--- Exercise requirements ---
Nothing but an exact copy is asked for: the lines in the material below from the one with "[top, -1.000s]" through the one with "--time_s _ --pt", pictures excluded.

--- Exercise input ---

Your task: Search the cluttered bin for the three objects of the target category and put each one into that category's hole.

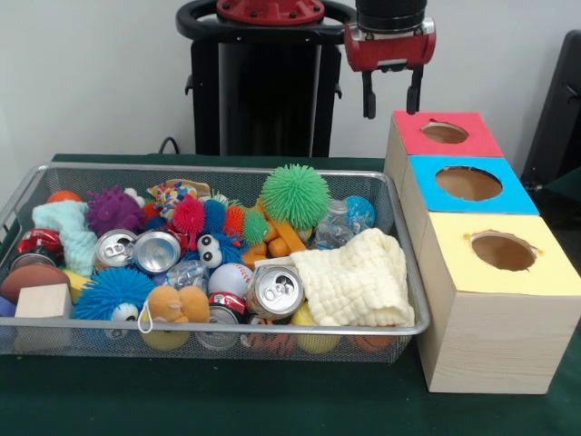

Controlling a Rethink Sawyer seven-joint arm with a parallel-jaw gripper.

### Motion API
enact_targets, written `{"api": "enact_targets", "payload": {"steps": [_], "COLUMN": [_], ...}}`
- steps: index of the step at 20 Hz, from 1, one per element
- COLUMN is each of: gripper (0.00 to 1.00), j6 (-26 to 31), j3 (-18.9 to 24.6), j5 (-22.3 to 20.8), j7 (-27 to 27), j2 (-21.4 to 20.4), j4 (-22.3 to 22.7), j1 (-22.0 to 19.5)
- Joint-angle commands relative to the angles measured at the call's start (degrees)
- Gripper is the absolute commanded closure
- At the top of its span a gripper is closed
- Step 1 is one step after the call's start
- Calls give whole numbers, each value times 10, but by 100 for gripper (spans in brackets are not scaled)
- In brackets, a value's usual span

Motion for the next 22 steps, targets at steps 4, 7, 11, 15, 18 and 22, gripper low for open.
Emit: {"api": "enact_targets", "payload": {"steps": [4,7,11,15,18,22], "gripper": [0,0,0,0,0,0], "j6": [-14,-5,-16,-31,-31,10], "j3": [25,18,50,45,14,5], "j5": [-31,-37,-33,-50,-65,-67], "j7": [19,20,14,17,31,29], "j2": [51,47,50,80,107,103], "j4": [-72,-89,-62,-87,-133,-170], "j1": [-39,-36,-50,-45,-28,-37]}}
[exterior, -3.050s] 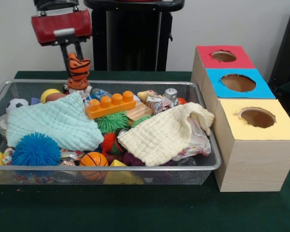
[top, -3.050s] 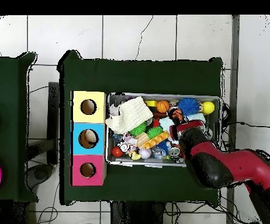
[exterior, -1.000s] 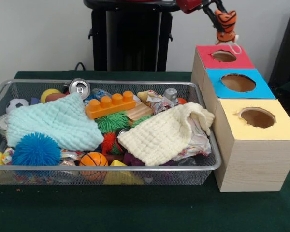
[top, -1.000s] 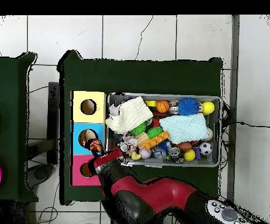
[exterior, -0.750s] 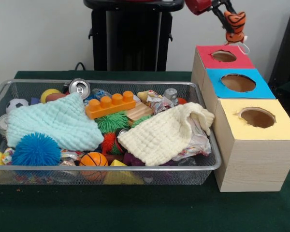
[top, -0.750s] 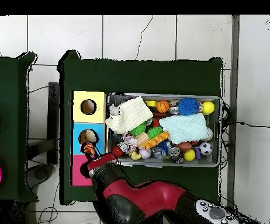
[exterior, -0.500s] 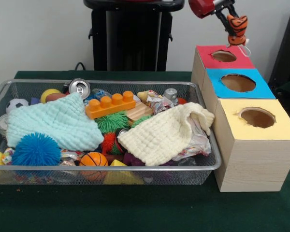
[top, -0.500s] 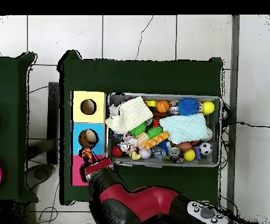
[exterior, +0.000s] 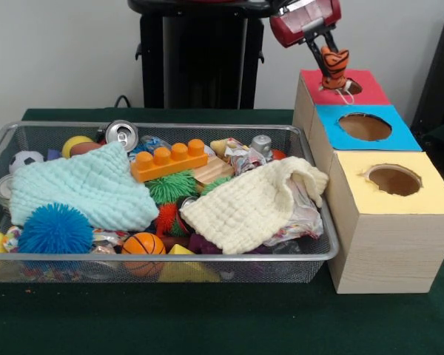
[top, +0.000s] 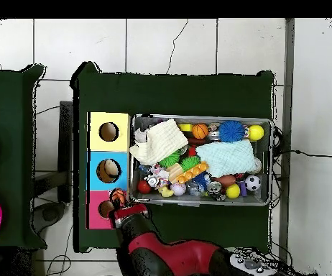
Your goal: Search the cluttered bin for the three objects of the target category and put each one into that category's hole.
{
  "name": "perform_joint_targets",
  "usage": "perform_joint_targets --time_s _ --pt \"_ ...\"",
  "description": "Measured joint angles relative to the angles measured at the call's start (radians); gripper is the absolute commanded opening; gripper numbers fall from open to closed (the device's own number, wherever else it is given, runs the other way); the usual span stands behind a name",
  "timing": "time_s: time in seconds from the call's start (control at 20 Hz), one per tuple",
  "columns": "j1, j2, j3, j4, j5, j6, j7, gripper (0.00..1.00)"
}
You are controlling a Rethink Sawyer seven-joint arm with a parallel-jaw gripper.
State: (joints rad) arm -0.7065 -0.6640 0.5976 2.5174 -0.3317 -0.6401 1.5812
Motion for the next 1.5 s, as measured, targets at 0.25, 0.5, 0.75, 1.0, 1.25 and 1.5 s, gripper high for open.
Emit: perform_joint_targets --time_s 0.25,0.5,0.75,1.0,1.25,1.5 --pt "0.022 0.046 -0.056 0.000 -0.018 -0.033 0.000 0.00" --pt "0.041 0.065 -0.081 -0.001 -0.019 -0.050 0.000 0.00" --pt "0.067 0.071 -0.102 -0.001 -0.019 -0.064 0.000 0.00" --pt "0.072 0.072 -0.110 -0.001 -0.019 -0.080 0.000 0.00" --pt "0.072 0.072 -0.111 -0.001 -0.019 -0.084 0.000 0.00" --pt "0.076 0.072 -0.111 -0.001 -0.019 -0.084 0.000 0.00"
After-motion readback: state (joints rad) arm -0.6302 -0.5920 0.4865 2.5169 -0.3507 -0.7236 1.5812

--- Exercise solution ---
[top, -1.000s] 
[exterior, -0.750s] 
[top, -0.750s] 
[exterior, -0.500s] 
[top, -0.500s] 
[exterior, +0.000s] 
[top, +0.000s] 
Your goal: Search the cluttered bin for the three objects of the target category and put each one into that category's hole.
{
  "name": "perform_joint_targets",
  "usage": "perform_joint_targets --time_s _ --pt \"_ ...\"",

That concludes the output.